Checking whether your code is correct under aliasing has nothing to do with the SMT solver. The solver can only analyze the model of the program given to it and it looks like the STOKE memory model assumes that the arguments don't alias.

fla · on March 31, 2017

-march=native shows interesting results too

rawnlq · on March 31, 2017

I recall reading about this from the same guys a few years ago (I'm not from this field so I can't really figure out what's actually different):

http://theory.stanford.edu/~aiken/publications/papers/asplos...

I thought it was really cool that they managed to find improvements on hand-optimized bit tricks from "Hacker's Delight" this way.

sedachv · on March 31, 2017

Does anyone know what “fixed-point” in “fixed-point x86_64 assembly code sequence” in the article means? I can think of three things (function combinator, fixed point of a real-valued function, fixed point arithmetic), none of which make sense to me in the context.

wsxcde · on April 1, 2017

It means fixed-point arithmetic. Floating point in SMT doesn't work very well, so that's why they have this restriction.

prestonbriggs · on March 31, 2017

A friend wondered how they can make their improvements to SAXPY and claim they're correct w/o using the restrict keyword.

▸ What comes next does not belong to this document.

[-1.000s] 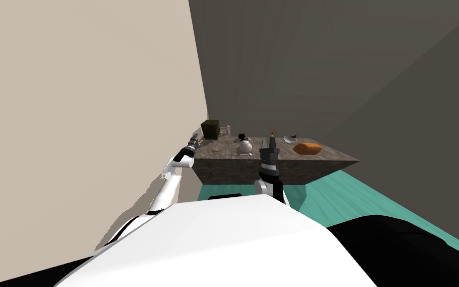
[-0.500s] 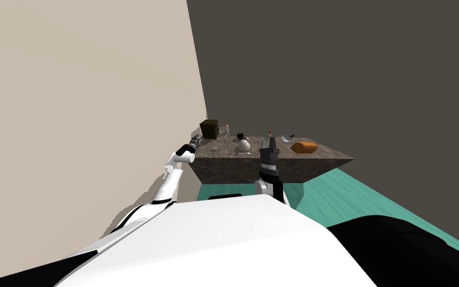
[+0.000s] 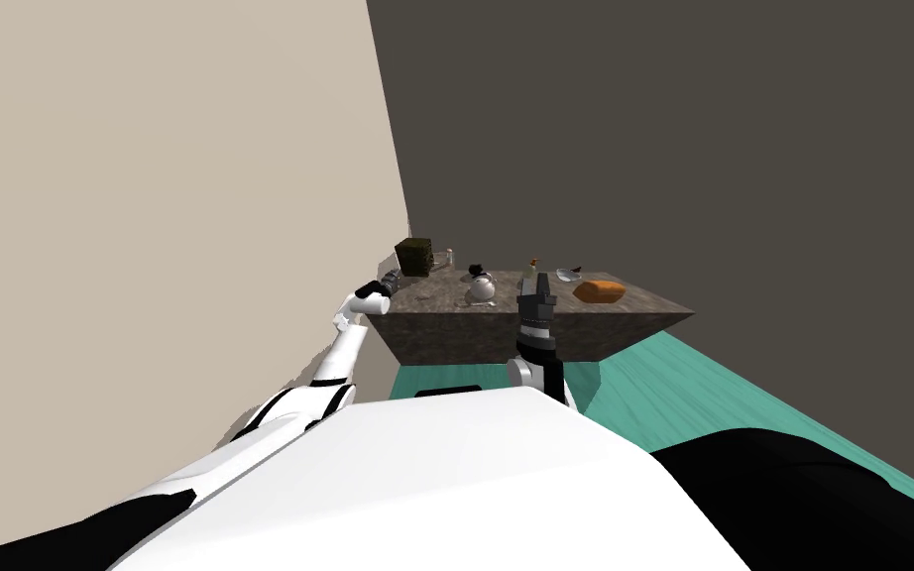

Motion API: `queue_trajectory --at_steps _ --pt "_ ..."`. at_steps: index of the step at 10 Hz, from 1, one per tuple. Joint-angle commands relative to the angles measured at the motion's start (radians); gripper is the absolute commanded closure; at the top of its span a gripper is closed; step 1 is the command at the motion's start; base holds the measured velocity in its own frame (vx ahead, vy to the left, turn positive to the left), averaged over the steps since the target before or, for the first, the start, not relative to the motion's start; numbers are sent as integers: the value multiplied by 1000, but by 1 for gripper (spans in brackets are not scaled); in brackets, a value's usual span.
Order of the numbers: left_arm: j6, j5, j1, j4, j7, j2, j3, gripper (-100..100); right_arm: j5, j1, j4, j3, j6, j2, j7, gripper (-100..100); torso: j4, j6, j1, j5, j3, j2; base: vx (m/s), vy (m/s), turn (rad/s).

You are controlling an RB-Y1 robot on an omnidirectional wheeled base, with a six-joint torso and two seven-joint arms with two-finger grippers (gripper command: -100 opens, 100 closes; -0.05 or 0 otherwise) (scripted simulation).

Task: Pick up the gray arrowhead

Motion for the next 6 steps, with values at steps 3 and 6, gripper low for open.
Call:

tjpaudio · on March 31, 2017

This is a bit more low-level than I comprehend. Would some one mind explaining the significance and use of this?

sedachv · on March 31, 2017

This is extending Massalin's idea of superoptimization (https://www2.cs.arizona.edu/~collberg/Teaching/553/2011/Reso...), which is a practical application of Gregory Chaitin's work on applying information theory to algorithms (https://www.cs.auckland.ac.nz/~chaitin/acm75.pdf) with better search methods than exhaustive search.

contravariant · on March 31, 2017

Weird that they mention using MCMC and Metropolis Hastings but don't mention simulated annealing, which would be the logical next step.